§ **Data extracts**
◆ ◆ ◆ ◆

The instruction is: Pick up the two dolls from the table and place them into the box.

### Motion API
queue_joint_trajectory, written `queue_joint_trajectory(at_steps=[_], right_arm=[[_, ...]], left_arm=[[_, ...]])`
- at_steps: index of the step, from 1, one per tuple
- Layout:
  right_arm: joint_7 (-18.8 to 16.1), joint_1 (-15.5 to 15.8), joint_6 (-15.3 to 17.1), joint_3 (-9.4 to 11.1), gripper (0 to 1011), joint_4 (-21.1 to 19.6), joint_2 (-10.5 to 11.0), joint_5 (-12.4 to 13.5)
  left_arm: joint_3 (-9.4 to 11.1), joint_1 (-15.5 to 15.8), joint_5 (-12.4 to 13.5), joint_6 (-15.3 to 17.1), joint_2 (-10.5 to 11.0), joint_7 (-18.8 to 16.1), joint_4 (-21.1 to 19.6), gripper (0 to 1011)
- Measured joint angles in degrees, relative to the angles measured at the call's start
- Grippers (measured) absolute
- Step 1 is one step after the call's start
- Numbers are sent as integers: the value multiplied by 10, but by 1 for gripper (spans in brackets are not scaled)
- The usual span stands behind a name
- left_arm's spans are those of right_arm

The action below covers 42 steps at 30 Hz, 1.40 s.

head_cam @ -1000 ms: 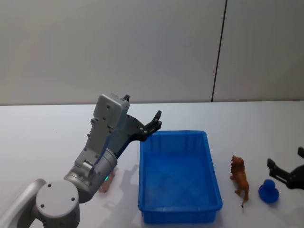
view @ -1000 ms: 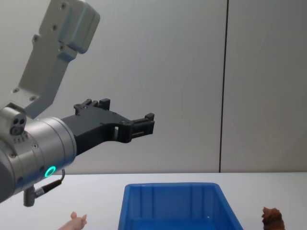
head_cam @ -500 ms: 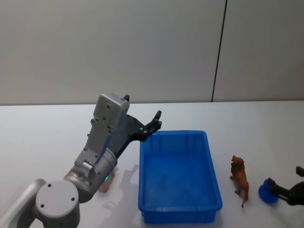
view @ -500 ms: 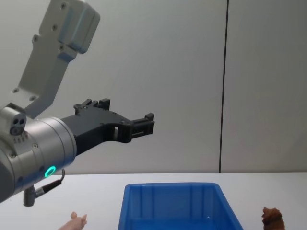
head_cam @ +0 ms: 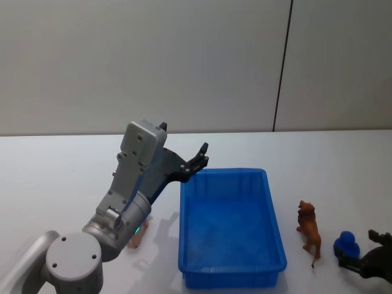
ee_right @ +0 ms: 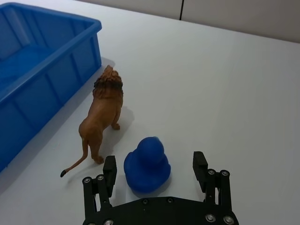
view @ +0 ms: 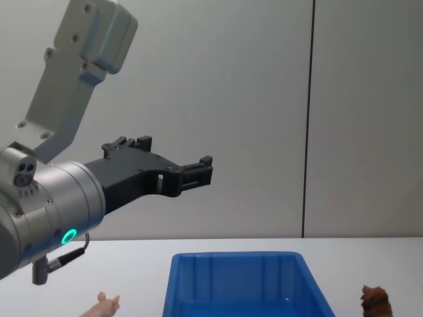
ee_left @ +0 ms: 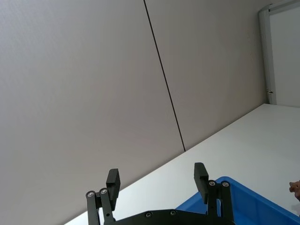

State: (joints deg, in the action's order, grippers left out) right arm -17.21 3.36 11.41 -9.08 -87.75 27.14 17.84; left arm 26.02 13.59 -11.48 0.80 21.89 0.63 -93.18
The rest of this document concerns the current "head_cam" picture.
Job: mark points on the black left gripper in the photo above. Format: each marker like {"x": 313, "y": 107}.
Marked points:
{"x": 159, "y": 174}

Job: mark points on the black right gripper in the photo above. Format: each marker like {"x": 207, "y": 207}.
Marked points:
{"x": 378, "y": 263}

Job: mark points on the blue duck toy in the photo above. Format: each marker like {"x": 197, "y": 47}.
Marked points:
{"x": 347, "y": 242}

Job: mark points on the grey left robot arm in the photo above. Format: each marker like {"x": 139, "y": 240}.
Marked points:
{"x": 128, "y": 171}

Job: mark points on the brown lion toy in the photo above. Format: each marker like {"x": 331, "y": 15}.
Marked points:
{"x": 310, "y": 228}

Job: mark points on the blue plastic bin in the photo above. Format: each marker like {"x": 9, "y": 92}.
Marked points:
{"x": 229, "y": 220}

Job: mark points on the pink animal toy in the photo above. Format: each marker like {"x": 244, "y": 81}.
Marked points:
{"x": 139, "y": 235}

◆ ◆ ◆ ◆

§ **Exercise aim**
Since the pictures are not part of the copy, please transcribe only the lines above from the one with "- left_arm's spans are those of right_arm" through the one with "ee_left @ +0", exactly and with both ends.

§ **Answer section**
- left_arm's spans are those of right_arm

The action below covers 42 steps at 30 Hz, 1.40 s.

head_cam @ -1000 ms: 
view @ -1000 ms: 
head_cam @ -500 ms: 
view @ -500 ms: 
head_cam @ +0 ms: 
ee_right @ +0 ms: 
view @ +0 ms: 
ee_left @ +0 ms: 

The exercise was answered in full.